◆ Requirement: Give again, word for word, each line below starting at the one that contains "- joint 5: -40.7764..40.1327" and ending at the one that contains "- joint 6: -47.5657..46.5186".
====
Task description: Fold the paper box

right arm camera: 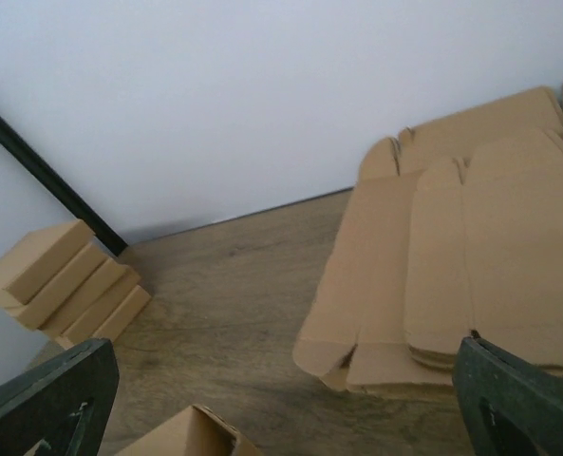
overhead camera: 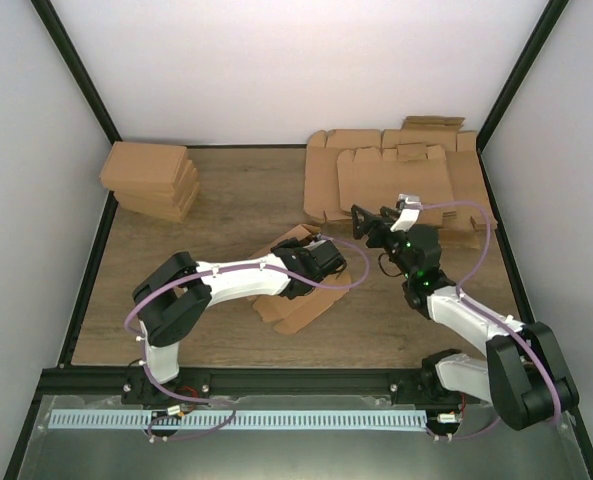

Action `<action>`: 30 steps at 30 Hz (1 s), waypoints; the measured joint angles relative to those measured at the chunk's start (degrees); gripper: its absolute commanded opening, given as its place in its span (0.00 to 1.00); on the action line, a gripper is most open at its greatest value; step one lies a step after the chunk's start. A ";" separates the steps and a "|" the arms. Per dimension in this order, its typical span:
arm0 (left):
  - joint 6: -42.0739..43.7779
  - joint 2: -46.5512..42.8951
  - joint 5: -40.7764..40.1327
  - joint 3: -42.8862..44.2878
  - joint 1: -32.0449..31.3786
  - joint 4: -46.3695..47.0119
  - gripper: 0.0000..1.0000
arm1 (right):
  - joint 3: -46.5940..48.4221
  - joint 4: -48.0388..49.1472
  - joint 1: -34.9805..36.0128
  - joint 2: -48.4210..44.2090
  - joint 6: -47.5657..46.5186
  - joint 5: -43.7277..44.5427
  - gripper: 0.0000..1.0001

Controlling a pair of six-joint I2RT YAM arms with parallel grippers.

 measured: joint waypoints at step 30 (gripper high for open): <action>0.02 -0.02 -0.09 0.00 -0.07 0.00 0.04 | 9.84 -14.53 -2.86 4.83 -2.75 -7.23 0.99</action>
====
◆ Response for this exercise:
  - joint 5: -40.7764..40.1327
  - joint 3: -42.8862..44.2878
  - joint 1: -32.0449..31.3786
  - joint 4: -46.3695..47.0119
  - gripper: 0.0000..1.0000
arm1 (right):
  - joint 3: -46.5940..48.4221
  - joint 4: -48.0388..49.1472
  - joint 1: -34.9805..36.0128
  - joint 2: -48.4210..44.2090
  - joint 6: -47.5657..46.5186

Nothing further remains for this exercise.